§ **WORK INSTRUCTION**
Retrieve every line of the data holding the word "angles".

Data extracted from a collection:

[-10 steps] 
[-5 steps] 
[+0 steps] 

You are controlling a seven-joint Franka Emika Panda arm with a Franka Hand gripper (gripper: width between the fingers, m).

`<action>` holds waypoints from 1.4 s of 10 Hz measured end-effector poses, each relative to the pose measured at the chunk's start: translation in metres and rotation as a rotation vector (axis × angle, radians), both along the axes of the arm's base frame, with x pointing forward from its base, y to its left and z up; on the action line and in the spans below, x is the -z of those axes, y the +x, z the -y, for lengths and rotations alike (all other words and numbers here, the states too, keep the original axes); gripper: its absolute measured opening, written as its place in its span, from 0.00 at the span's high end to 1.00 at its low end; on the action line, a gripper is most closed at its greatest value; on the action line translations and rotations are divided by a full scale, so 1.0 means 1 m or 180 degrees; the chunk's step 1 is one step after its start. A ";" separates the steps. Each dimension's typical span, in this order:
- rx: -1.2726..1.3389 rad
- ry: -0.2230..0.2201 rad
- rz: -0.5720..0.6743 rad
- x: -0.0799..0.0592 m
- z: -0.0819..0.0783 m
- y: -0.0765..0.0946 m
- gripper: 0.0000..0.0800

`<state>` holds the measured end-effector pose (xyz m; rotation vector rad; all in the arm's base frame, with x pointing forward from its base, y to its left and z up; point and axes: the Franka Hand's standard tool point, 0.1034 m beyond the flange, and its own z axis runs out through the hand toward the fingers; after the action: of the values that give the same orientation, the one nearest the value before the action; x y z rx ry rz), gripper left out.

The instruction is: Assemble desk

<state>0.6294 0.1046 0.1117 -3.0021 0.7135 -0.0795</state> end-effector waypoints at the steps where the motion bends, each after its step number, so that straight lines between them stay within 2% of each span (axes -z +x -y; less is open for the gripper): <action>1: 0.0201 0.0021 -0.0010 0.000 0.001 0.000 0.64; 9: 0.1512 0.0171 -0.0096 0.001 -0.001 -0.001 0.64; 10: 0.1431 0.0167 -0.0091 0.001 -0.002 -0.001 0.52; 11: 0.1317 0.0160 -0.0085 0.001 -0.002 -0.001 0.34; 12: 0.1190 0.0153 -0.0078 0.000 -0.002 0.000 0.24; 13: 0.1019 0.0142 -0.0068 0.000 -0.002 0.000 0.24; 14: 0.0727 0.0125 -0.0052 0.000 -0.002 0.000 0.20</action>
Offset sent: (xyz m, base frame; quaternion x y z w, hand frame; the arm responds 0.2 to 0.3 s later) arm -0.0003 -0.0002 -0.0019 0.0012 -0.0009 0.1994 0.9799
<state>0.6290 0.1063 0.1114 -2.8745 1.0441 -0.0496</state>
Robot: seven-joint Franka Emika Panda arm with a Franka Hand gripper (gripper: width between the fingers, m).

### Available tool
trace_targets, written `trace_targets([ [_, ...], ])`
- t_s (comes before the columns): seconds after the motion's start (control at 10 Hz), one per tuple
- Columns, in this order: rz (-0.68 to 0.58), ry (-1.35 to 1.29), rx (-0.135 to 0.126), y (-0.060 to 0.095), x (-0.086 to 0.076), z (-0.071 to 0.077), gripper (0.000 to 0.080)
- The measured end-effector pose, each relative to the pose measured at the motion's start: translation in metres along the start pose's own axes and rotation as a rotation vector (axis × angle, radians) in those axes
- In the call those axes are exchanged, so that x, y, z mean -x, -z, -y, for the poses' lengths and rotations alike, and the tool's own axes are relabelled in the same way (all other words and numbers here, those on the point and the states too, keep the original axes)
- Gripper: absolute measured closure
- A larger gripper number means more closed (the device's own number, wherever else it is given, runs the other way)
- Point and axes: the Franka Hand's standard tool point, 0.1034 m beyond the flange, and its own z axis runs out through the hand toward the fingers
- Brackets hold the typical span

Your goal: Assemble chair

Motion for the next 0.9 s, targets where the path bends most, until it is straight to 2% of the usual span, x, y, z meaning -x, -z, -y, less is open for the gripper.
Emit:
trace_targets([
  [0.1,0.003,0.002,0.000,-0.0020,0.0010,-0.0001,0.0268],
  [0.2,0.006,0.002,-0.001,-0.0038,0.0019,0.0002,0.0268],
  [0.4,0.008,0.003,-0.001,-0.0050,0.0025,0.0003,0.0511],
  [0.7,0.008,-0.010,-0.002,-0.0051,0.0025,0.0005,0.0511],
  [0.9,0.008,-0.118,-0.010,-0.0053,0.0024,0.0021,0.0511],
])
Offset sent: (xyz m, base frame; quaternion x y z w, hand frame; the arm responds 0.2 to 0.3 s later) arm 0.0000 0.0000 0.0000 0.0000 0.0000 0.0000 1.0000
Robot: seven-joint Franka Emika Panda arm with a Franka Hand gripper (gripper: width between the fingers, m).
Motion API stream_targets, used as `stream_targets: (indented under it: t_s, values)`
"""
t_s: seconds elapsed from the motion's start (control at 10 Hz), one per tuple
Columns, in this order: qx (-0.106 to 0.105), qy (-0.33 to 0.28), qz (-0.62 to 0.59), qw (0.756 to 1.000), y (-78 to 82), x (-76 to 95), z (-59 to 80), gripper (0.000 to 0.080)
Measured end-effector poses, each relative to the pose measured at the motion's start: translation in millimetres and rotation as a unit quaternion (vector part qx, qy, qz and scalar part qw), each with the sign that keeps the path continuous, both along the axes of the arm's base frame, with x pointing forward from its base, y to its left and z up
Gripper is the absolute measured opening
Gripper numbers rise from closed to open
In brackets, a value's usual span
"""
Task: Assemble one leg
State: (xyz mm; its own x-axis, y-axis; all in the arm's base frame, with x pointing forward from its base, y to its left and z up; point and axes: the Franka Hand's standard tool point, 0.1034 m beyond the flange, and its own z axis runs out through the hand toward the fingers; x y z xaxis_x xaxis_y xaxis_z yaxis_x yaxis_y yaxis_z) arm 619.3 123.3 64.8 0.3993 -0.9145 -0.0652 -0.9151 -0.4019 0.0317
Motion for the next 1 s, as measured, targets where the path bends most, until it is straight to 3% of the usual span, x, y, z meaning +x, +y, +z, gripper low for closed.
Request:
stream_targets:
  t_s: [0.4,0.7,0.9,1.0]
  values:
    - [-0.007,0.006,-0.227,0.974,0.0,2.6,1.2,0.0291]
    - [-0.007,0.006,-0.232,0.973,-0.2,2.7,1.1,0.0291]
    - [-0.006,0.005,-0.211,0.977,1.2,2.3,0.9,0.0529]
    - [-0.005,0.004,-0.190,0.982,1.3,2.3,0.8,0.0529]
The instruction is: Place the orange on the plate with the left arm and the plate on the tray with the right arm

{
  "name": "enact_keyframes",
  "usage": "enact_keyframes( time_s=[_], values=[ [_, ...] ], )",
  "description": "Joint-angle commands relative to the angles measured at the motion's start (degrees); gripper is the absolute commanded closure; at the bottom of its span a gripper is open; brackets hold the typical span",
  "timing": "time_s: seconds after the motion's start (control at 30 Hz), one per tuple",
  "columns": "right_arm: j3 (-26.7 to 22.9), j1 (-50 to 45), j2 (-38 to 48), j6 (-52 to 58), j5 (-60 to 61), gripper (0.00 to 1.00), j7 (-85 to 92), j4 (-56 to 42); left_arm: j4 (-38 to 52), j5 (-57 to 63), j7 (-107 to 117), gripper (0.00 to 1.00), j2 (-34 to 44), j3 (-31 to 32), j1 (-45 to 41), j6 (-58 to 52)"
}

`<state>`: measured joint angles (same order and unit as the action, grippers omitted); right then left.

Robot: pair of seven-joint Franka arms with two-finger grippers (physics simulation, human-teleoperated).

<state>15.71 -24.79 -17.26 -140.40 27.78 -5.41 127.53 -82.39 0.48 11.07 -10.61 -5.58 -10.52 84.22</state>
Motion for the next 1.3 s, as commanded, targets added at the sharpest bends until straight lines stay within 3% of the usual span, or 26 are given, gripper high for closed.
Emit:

§ **ANSWER SECTION**
  "description": "Joint-angle commands relative to the angles measured at the motion's start (degrees); gripper is the absolute commanded closure; at the bottom of its span a gripper is open; brackets hold the typical span",
`<state>`: measured joint angles (same order and unit as the action, grippers omitted); right then left.

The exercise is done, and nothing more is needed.